_Work to complete_:
Quote the listing in full, exactly as given, minus any pictures.

§

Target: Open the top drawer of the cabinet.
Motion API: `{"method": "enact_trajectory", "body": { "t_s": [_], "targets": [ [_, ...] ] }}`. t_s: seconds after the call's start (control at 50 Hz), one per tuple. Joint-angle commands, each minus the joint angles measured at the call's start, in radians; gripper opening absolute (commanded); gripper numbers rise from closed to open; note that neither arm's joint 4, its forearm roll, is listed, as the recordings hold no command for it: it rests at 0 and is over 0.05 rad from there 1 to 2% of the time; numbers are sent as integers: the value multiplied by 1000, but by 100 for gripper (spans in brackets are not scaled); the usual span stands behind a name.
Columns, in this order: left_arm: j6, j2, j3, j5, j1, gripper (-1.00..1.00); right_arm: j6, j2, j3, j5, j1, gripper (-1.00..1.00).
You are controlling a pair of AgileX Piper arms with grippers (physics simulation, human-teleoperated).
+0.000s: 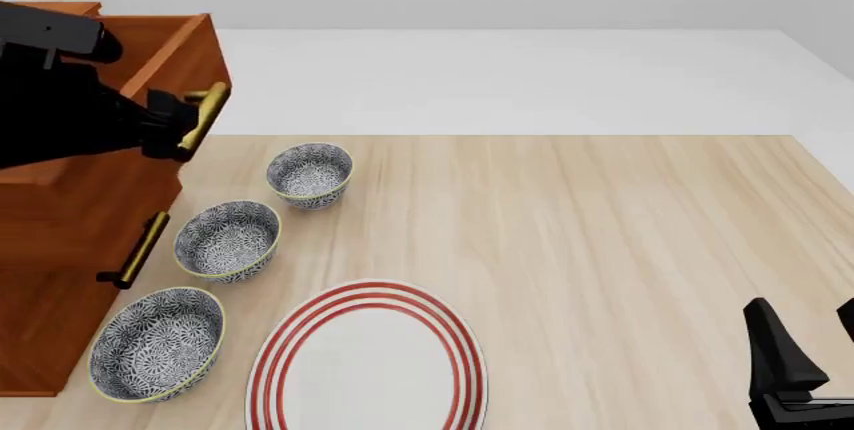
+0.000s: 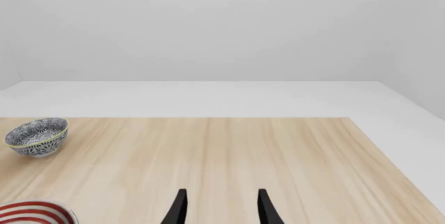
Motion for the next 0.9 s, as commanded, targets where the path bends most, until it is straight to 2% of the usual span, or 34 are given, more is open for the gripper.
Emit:
{"method": "enact_trajectory", "body": {
  "t_s": [0.02, 0.22, 0.58, 0.9],
  "targets": [
    [115, 128, 59, 59, -44, 100, 0, 0, 0, 0, 0, 100],
    [166, 131, -20, 133, -41, 100, 0, 0, 0, 0, 0, 100],
    [201, 130, -116, 218, -44, 100, 0, 0, 0, 0, 0, 100],
    [203, 121, -123, 227, -62, 100, 0, 0, 0, 0, 0, 100]
  ]
}}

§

_Exercise solution_:
Target: Open the top drawer of the cabinet.
Motion API: `{"method": "enact_trajectory", "body": { "t_s": [_], "targets": [ [_, ...] ] }}`. t_s: seconds after the call's start (control at 50 Hz), one per tuple. Joint-angle commands, each minus the joint angles measured at the call's start, in radians; gripper opening absolute (commanded); gripper numbers rise from closed to open; note that neither arm's joint 4, its forearm roll, is listed, as the recordings hold no command for it: it rests at 0 and is over 0.05 rad from there 1 to 2% of the time; numbers are sent as integers: the value multiplied by 1000, but by 100 for gripper (spans in brackets are not scaled); the usual span stands behind a name.
Columns, in this order: left_arm: j6, j2, j3, j5, j1, gripper (-1.00..1.00); right_arm: j6, j2, j3, j5, j1, gripper (-1.00..1.00).
You are controlling a pair of AgileX Piper arms with grippers (physics simulation, human-teleoperated).
+0.000s: 
+0.000s: 
Motion for the next 0.9 s, as commanded, targets where the path bends most, until it is straight to 2% of the usual span, or 34 are given, more is open for the gripper.
Emit:
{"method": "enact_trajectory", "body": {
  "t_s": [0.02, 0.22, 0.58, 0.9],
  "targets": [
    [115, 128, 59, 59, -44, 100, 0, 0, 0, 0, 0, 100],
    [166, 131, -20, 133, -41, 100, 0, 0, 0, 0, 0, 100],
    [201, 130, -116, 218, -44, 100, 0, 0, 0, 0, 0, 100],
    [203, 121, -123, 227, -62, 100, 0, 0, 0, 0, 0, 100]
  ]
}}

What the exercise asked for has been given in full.